如果不使用 regexp,HTML 解析器如何工作?

我每天都会看到一些问题,问我如何解析或提取某些 HTML 字符串中的内容,第一个答案/注释总是“不要使用正则表达式解析 HTML,以免您感到愤怒!”(最后一部分有时被省略)。

这让我很困惑,我一直认为解析任何复杂字符串的最好方法是使用正则表达式。那么 HTML 解析器是如何工作的呢?它不是用正则表达式解析。

使用正则表达式的一个特殊原因是,并不总是存在解析选项(例如 JavaScript,其中 DOMDocument 不是普遍可用的选项)。例如,jQuery 似乎可以很好地使用正则表达式将 HTML 字符串转换为 DOM 节点。

不知道是否要 CW 这一点,这是一个真正的问题,我希望得到回答,并没有真正打算成为一个讨论的线索。

6530 次浏览

If you want to have a 100% solution: You need to write your own custom code that iterates through the HTML character-by-character and you need to have a tremendous amount of logic to determine if you should stop the current node and start the next.

The reason is that this is valid HTML:

<ul>
<li>One
<li>Two
<li>Three
</ul>

But so is this:

<ul>
<li>One</li>
<li>Two</li>
<li>Three</li>
</ul>

If you are ok with "90% solution": Then using an XML parser to load a document is fine.
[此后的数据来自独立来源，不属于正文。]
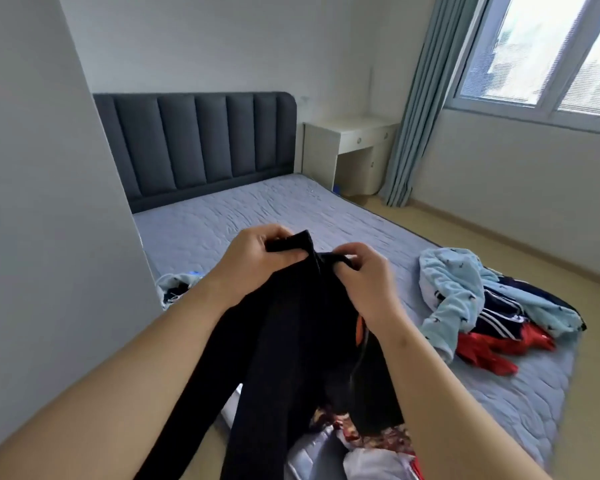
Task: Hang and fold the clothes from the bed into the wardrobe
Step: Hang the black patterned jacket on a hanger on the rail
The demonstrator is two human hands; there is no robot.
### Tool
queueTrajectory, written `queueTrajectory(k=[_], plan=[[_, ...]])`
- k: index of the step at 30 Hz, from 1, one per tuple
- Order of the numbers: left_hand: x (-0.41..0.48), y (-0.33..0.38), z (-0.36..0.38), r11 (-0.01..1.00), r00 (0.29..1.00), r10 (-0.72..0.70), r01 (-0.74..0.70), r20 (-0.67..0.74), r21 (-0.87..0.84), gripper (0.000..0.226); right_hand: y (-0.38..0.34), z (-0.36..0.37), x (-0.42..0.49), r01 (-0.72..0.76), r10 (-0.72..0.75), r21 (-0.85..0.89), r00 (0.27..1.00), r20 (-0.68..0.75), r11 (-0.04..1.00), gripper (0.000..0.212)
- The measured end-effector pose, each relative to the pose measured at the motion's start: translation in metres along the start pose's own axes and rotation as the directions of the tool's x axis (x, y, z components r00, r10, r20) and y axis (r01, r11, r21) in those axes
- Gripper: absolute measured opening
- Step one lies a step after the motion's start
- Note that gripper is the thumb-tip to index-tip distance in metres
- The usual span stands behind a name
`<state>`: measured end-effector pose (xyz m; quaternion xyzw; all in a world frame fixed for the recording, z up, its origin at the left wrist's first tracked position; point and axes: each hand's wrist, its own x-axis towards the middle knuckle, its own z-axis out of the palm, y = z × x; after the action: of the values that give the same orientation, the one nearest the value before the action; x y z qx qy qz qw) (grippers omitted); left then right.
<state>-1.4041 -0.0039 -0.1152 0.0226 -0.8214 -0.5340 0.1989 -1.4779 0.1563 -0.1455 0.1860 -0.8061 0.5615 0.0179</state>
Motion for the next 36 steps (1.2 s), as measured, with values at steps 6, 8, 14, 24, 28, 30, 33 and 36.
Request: queueTrajectory(k=[6, 8, 14, 24, 28, 30, 33, 36], plan=[[-0.034, -0.022, -0.032, 0.972, 0.986, -0.09, 0.118, -0.142, 0.205, 0.016, 0.023, 0.05, -0.009, -0.123, 0.186, -0.243, 0.947, 0.261, 0.962, 0.005], [-0.047, -0.033, -0.034, 0.93, 0.947, -0.088, 0.19, -0.309, 0.315, 0.011, 0.027, 0.062, -0.014, -0.109, 0.219, -0.327, 0.921, 0.322, 0.939, 0.009], [-0.111, -0.054, -0.048, 0.893, 0.687, -0.26, 0.439, -0.679, 0.102, 0.016, 0.03, 0.101, -0.056, -0.023, 0.213, -0.392, 0.867, 0.45, 0.92, 0.034], [-0.241, -0.025, -0.126, 0.851, 0.288, -0.331, 0.503, -0.899, -0.152, 0.015, -0.026, 0.186, -0.138, 0.126, -0.067, -0.007, 0.575, 0.815, 0.992, 0.018], [-0.277, 0.0, -0.15, 0.855, 0.23, -0.283, 0.5, -0.931, -0.136, 0.009, -0.058, 0.208, -0.167, 0.218, -0.219, 0.119, 0.519, 0.826, 0.969, 0.026], [-0.297, 0.012, -0.156, 0.855, 0.233, -0.303, 0.495, -0.924, -0.155, 0.011, -0.076, 0.219, -0.179, 0.194, -0.229, 0.147, 0.529, 0.817, 0.97, 0.023], [-0.335, 0.03, -0.164, 0.797, 0.327, -0.325, 0.6, -0.887, -0.07, 0.024, -0.108, 0.235, -0.206, 0.081, -0.223, 0.21, 0.472, 0.853, 0.974, 0.017], [-0.377, 0.052, -0.172, 0.653, 0.309, -0.341, 0.757, -0.888, 0.013, 0.046, -0.146, 0.248, -0.249, 0.001, -0.278, 0.298, 0.365, 0.888, 0.954, 0.02]])
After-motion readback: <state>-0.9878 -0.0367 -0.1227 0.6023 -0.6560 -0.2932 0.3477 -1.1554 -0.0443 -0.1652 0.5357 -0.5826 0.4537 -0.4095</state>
Or using Regex (though the xml is easier if you are then master of the content).

Usually by using a tokeniser. The draft HTML5 specification has an extensive algorithm for handling "real world HTML".
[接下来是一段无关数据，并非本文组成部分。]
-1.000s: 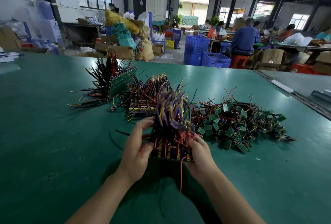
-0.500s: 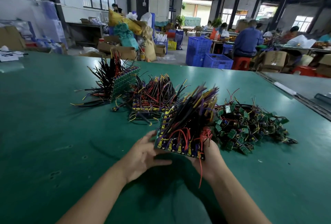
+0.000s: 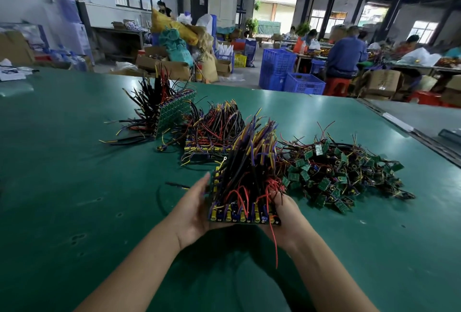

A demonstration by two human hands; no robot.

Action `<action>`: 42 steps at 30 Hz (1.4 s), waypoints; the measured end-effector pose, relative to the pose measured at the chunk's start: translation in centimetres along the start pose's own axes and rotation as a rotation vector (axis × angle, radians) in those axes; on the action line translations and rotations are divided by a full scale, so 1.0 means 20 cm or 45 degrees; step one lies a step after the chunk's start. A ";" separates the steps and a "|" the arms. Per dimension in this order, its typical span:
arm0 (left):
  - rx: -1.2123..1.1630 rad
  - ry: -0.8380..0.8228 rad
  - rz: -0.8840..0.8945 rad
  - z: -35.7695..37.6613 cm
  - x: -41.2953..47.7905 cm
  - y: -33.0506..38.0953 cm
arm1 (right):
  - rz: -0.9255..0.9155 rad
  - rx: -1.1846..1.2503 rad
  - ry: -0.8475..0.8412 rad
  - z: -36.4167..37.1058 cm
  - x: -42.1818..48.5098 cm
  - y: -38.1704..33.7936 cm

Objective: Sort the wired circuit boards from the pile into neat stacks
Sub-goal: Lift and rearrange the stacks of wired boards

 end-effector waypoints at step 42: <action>0.380 0.490 0.151 -0.12 -0.10 0.11 | -0.147 -0.220 -0.132 0.07 0.04 0.07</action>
Point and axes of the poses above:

Regular expressions are just one form of parser. An honest-to-goodness HTML parser will be significantly more complicated than can be expressed in regexes, using recursive descent, prediction, and several other techniques to properly interpret the text. If you really want to get into it, you might check out lex & yacc and similar tools.

The prohibition against using regexes for HTML parsing should probably be written more correctly as: "Don't use naive regular expressions to parse HTML..." (lest ye feel the wrath) "...and treat the results with caution." For certain specific goals, a regex may well be perfectly adequate, but you need to be very careful to be aware of the limitations of your regex and as cautious as is appropriate to the source of the text you're parsing (e.g., if it's user input, be very careful indeed).
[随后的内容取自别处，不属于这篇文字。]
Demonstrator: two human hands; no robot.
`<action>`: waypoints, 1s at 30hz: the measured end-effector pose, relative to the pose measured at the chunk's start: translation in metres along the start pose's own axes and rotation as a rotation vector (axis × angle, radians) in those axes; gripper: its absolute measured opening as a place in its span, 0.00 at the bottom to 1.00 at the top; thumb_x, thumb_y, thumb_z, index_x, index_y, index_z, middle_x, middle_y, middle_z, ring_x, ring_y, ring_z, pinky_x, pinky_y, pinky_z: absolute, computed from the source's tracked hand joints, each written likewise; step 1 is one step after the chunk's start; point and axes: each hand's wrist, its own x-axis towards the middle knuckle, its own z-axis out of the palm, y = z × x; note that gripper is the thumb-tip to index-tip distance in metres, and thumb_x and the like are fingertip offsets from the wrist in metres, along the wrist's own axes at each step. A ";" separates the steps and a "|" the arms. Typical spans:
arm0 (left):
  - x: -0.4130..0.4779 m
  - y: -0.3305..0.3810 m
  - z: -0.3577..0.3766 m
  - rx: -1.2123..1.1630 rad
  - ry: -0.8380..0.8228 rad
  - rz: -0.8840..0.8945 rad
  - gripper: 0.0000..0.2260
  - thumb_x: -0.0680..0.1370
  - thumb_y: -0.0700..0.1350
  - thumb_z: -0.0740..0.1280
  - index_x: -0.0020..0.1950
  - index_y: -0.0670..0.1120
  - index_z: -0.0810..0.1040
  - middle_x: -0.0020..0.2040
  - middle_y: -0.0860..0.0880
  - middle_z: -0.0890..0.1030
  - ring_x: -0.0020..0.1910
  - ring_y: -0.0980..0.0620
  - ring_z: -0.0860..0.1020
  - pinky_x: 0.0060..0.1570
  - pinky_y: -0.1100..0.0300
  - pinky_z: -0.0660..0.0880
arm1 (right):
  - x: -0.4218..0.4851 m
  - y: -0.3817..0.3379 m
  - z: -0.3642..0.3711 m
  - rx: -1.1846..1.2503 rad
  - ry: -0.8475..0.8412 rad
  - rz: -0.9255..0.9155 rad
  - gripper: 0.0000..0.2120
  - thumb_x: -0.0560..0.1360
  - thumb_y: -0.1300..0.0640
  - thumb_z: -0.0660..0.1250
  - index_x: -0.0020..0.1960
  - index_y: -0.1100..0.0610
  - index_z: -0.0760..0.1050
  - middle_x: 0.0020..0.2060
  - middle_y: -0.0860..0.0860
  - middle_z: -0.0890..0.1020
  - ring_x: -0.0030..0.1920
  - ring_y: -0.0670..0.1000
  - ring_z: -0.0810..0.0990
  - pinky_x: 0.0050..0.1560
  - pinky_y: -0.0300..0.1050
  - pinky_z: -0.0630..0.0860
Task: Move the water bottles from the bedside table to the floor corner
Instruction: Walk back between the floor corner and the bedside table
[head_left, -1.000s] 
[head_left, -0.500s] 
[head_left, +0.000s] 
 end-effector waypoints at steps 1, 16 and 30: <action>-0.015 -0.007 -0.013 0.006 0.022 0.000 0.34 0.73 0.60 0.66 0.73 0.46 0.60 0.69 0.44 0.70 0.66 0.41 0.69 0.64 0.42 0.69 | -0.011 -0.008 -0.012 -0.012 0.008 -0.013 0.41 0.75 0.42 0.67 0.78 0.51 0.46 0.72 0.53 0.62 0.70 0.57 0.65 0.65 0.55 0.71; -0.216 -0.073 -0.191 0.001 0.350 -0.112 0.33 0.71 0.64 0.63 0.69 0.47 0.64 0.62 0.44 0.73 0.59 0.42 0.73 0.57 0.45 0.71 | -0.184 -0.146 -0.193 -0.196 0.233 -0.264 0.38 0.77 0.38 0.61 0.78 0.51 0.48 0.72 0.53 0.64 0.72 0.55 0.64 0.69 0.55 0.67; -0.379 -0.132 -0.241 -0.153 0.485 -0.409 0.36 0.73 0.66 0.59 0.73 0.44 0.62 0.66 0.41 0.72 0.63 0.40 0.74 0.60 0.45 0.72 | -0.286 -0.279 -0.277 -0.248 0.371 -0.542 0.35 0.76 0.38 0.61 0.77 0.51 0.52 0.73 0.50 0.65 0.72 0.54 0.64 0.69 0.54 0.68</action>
So how does a HTML parser work? Doesn't it use regular expressions to parse?

Well, no.

If you reach back in your brain to a theory of computation course, if you took one, or a compilers course, or something similar, you may recall that there are different kinds of languages and computational models. I'm not qualified to go into all the details, but I can review a few of the major points with you.

The simplest type of language & computation (for these purposes) is a regular language. These can be generated with regular expressions, and recognized with finite automata. Basically, that means that "parsing" strings in these languages use state, but not auxiliary memory. HTML is certainly not a regular language. If you think about it, the list of tags can be nested arbitrarily deeply. For example, tables can contain tables, and each table can contain lots of nested tags. With regular expressions, you may be able to pick out a pair of tags, but certainly not anything arbitrarily nested.

A classic simple language that is not regular is correctly matched parentheses. Try as you might, you will never be able to build a regular expression (or finite automaton) that will always work. You need memory to keep track of the nesting depth.

A state machine with a stack for memory is the next strength of computational model. This is called a push-down automaton, and it recognizes languages generated by context-free grammars. Here, we can recognize correctly matched parentheses--indeed, a stack is the perfect memory model for it.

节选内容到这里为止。